- **Work request**:
On every line of the listing, check for "blue"; copy the lines that have it.

===== Study material =====

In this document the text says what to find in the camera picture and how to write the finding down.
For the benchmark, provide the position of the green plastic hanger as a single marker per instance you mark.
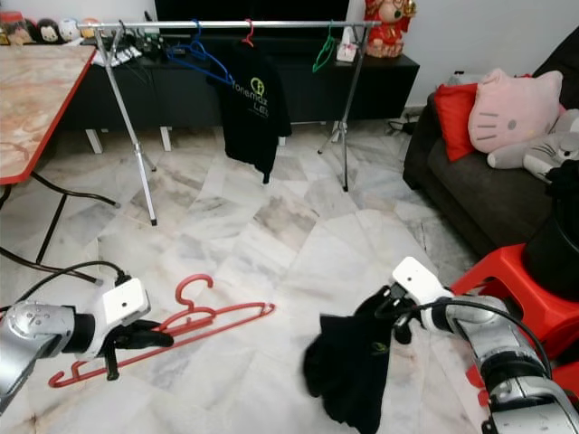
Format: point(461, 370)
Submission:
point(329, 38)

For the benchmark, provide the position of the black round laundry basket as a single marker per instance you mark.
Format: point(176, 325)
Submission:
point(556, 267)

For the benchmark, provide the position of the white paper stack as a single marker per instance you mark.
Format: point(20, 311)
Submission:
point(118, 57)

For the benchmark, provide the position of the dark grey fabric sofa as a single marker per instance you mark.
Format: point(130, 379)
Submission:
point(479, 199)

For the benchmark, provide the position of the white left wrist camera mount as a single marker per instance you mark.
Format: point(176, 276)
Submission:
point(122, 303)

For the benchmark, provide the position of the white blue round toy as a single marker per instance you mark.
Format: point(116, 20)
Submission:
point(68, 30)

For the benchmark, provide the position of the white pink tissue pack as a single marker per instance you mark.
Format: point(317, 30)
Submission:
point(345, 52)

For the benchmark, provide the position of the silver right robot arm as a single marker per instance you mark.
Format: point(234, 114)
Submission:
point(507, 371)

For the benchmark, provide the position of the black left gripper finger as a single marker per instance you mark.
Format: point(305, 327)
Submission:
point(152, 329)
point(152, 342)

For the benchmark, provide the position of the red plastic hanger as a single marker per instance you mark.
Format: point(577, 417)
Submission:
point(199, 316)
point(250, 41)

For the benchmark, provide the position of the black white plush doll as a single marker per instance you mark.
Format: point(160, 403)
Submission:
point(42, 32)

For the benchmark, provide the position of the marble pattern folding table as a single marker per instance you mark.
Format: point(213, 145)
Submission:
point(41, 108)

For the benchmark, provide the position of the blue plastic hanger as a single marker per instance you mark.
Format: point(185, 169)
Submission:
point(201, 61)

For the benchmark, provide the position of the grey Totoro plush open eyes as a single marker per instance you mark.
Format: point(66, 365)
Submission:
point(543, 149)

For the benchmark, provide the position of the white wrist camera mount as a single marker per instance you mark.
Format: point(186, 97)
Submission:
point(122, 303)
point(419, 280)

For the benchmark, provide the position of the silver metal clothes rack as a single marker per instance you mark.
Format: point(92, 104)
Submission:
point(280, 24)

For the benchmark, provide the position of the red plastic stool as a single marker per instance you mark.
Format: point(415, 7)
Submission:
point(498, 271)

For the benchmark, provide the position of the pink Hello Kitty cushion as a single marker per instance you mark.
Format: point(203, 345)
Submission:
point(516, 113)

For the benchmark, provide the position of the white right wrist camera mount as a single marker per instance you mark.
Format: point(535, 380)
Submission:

=====
===== Study material =====

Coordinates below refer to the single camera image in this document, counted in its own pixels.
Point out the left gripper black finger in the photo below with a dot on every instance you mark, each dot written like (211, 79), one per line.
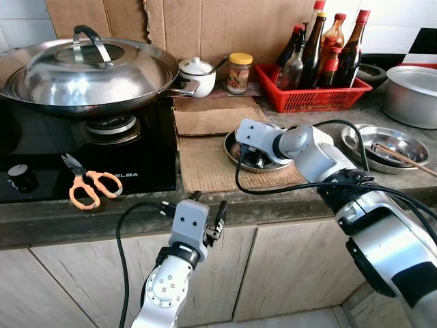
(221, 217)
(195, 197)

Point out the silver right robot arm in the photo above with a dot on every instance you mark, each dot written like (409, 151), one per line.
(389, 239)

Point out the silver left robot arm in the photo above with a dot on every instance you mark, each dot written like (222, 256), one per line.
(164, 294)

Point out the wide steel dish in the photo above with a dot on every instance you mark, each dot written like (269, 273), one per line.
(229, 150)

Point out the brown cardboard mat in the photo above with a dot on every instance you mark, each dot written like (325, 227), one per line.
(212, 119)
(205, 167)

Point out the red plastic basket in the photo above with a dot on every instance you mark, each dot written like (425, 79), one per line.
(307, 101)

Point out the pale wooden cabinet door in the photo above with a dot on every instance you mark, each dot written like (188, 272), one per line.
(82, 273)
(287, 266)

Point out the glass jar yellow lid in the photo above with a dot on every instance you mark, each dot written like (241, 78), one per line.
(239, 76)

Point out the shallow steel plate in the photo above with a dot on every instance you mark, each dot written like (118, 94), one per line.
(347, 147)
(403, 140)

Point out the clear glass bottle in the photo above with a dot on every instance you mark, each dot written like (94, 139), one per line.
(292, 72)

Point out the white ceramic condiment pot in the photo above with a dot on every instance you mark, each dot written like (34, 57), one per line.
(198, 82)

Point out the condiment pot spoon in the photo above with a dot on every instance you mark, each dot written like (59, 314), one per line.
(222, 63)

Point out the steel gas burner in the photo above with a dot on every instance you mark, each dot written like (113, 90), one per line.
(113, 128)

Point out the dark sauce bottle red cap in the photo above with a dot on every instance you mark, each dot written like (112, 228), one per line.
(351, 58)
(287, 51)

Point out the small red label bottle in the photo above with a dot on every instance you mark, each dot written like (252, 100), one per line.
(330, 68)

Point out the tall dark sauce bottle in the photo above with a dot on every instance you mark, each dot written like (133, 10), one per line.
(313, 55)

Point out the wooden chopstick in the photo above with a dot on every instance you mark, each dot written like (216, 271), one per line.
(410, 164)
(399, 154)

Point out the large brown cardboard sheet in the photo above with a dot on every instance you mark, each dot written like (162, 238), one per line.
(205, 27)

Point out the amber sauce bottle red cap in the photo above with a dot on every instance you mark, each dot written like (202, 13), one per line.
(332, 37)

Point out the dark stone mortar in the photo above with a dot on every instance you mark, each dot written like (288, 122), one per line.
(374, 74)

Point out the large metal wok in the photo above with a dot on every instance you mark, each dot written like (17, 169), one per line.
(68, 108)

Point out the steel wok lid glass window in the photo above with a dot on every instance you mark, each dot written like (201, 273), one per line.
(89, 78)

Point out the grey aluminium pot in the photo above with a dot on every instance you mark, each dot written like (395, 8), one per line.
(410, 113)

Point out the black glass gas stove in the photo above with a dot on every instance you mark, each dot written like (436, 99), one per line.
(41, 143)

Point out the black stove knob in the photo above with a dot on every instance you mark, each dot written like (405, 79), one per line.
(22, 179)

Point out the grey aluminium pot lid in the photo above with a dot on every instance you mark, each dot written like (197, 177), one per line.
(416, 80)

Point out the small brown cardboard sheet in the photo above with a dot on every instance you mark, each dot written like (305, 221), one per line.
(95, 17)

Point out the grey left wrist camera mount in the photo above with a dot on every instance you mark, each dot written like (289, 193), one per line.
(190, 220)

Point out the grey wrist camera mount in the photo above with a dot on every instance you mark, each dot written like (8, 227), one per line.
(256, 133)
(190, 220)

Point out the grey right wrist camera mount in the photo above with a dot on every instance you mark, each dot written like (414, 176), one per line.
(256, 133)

=====

- **Answer below**:
For the benchmark, provide the position of the white blue round toy as a single marker per instance you mark.
For the benchmark, provide the position of the blue plastic hanger as a single marker per instance you mark.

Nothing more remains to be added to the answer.